The other incident was when we were returning from Cancun. We were on the tarmac at LAX. They have a system there where when you get off the plane, you get onto a bus that takes you into the main terminal. Our flight had been quite late out of Cancun, and we were already late for our red-eye connection to Anchorage. We ended up on the last bus out, and it wasn't moving. We were getting anxious, because it would be a mess if we missed our connection. Finally, two pilots came strolling out of the gate building. Geo was pretty annoyed by then and said something along the lines of: "If this bus starts moving when those two bozos get on, I'm going to start shouting." Only urging from my grandma and my mom kept him quiet. (The bus did start moving when they got on.)

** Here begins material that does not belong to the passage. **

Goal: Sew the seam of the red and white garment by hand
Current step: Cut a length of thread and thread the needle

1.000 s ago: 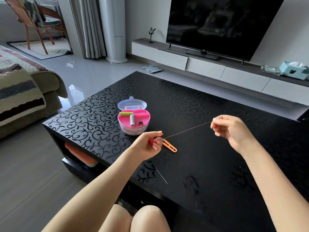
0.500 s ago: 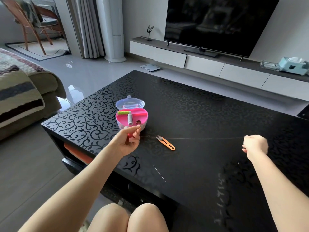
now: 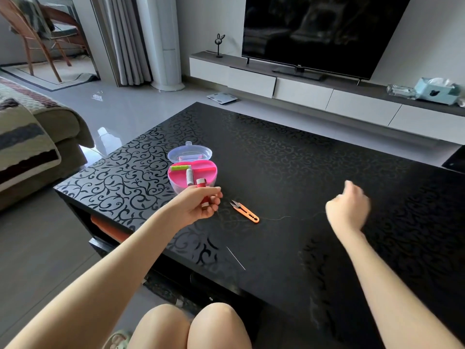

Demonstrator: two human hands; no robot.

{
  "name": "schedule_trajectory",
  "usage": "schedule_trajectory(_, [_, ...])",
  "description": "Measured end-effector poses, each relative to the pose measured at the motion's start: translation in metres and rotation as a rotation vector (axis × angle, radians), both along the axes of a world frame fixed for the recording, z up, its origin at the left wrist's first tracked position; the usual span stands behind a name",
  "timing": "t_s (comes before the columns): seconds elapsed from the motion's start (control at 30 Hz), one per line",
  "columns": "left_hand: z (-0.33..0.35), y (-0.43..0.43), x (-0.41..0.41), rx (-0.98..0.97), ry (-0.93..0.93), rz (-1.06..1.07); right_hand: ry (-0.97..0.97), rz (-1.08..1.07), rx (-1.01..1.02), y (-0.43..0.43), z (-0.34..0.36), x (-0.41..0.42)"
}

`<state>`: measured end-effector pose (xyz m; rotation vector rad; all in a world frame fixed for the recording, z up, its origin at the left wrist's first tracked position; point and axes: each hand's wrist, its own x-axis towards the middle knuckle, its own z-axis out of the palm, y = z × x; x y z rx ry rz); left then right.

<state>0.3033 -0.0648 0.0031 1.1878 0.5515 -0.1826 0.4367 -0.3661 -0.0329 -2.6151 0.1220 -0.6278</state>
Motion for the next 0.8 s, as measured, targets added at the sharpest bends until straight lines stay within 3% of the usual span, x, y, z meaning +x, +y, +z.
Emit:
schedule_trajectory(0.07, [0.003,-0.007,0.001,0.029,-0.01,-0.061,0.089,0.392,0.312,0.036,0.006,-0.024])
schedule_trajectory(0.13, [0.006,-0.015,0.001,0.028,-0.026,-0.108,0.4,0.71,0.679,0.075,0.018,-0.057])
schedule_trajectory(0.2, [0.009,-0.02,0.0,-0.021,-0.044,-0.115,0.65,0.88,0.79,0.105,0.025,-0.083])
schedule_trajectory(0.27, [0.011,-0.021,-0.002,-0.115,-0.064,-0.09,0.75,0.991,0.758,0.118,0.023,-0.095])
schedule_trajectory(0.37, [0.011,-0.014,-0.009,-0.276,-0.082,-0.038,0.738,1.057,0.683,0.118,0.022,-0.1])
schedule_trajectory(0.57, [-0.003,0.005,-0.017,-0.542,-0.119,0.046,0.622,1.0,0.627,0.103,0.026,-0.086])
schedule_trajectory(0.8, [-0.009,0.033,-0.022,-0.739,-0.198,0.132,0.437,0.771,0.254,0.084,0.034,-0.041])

Just this last August we returned to Granddad's birthplace -- Boston. We originally went to watch some Red Sox games, but along the way we wanted him to show us where he had grown up. He gave us the tour, showing us where he lived, where he went to school and where the old ballparks were. It was quite a feeling, a sense of, wow, all this has happened here? It seemed amazing, too, how Granddad remembered everything and how it was still there after all this time. He pointed out the exact corner he sold newspapers on 60 years ago. On that foggy day we drove around, you could almost imagine what it must have been like back then, with the coal plants belching smoke and the men in their coats and the ladies in their dresses, hurrying to where they needed to go. The whole thing gave me an idea of how much has just happened, how each and every person to ever live has a story behind them much longer than this, which only scratches the surface of Granddad's life. Someday I will have a story like this too.

Some information for this biography was obtained during our tour of Boston. (My dad took some notes on what Granddad said.) The latter part came from my own experiences with Granddad. Most of the information in part two was obtained by questioning my mom (Granddad's daughter). The bulk of the information, however, came directly from the source, via phone conversations. I reported the information as accurately as I could. Most of the quotes are representing Geo's exact words to me. The things he said in the past were written as accurately as we could remember them.
As for the future, although his health is not the best, we hope Geo still has some years ahead of him. He is planning to be in Kotzebue over the Fourth of July, and I hope that he will be helping me follow another championship Red Sox team. They won it all once before he died. Why not twice?